Snowflak algorithm (snowflak) generates ordered Java implementation code with no repetition ID

1. Introduction

The Snowflake Algorithm is a method of generating unique IDs in a distributed system, originally used internally by Twitter. It generates a 64-bit long integer number consisting of the following parts:

The highest bit is the sign bit, usually 0, because the ID is usually a positive number.
41 bits are used to store millisecond-level timestamps. This part is not the timestamp that stores the current time, but the difference of the timestamp (current timestamp - start timestamp), which can support about 69 years.
10 bits are used to store machine code and can support up to 1024 machines. If multiple requests arrive at the same machine within the same millisecond, the machine code can be used to distinguish different requests.
12-bits are used to store serial numbers, used for multiple requests within the same millisecond, and each machine can generate up to 4096 (0~4095) IDs per millisecond.

Advantages of the snowflake algorithm include:

In a highly concurrency distributed system, the uniqueness of the ID can be guaranteed.
Based on timestamps, the ID is basically incremented in an orderly manner.
It does not rely on third-party libraries or middleware, reducing system complexity.
Generating IDs is very efficient.

2. Snowflake algorithm diagram

The ID generated using the 64-bit long type is the following decomposition structure of a long type binary, as follows:

|0000|0000|0000|0000|0000|0000|0000|0000|0000|0000|0000|0000|0000|0000|0000|0000|
|-111|1111|1111|1111|1111|1111|1111|1111|1111|1111|11--|----|----|----|----|----|
|----|----|----|----|----|----|----|----|----|----|--11|1111|1111|----|----|----|
|----|----|----|----|----|----|----|----|----|----|----|----|----|1111|1111|1111|

It is convenient to distinguish the meanings of each paragraph and express each paragraph independently in different lines:

The first line: represents a long type, with the initial value of 0L;
- Because the ID is usually a positive number, the highest bit in java is the sign bit, and 0 means a positive number 1 means a negative number, so here is 0.
The second line: 41 bits are used to store millisecond-level timestamps;
- The normal timestamp has more than 41 bits. In order to represent a longer time with a fixed number of digits, the time stamp length needs to be shortened.
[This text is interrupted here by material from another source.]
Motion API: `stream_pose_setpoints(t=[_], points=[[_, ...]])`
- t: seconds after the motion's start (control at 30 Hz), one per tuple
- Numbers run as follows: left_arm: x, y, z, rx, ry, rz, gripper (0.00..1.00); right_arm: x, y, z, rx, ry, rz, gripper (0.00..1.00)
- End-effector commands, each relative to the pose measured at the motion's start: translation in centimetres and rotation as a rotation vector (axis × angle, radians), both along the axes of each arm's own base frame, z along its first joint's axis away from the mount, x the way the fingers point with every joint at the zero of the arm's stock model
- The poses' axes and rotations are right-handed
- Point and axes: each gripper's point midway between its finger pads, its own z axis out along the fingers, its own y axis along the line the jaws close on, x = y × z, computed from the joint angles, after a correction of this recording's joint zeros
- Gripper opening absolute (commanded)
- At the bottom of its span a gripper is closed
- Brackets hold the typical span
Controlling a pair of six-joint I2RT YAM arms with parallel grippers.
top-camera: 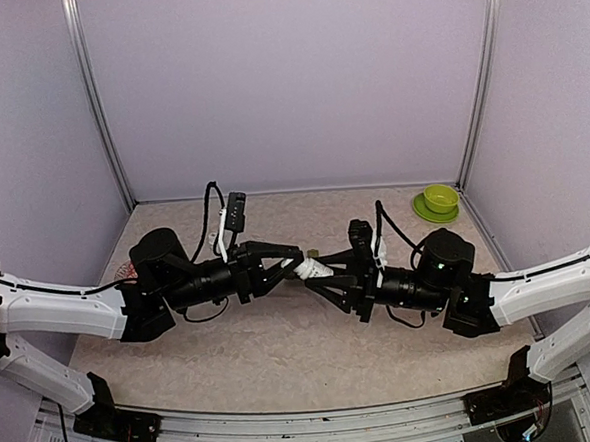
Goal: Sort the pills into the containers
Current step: Unscrew the lid of the pill bottle from the pill bottle, then place the lid of the pill bottle at the center of the board.
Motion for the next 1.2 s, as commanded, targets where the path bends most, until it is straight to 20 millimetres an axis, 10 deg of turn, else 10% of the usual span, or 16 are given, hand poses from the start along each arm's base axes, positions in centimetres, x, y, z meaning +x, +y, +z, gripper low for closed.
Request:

Here we use the difference in the timestamp (current timestamp - start timestamp);
- The maximum number that 41 bits can represent is 2^41-1=2,199,023,255,552, and the number of milliseconds in a year is: 3600x1000x24x365=31,536,000,000;
- Use 2,199,023,255,552/31,536,000,000=69.73, so the 41 millisecond-level timestamp can represent up to 69.73 years;
- The start timestamp is set to the system online time, and this ID can be used continuously for 69.73 years, which can meet most business system requirements;
The third line: 10 bits are used to store machine code;
- It can support 1024 machines with numbers from 0 to 1023. If multiple requests arrive at the same machine within the same millisecond, the machine code can be used to distinguish different requests.
Line 4: 12 bits are used to store the serial number;
- For multiple requests within the same millisecond, each machine can generate up to 4096 (numbered from 0 to 4095) IDs per millisecond.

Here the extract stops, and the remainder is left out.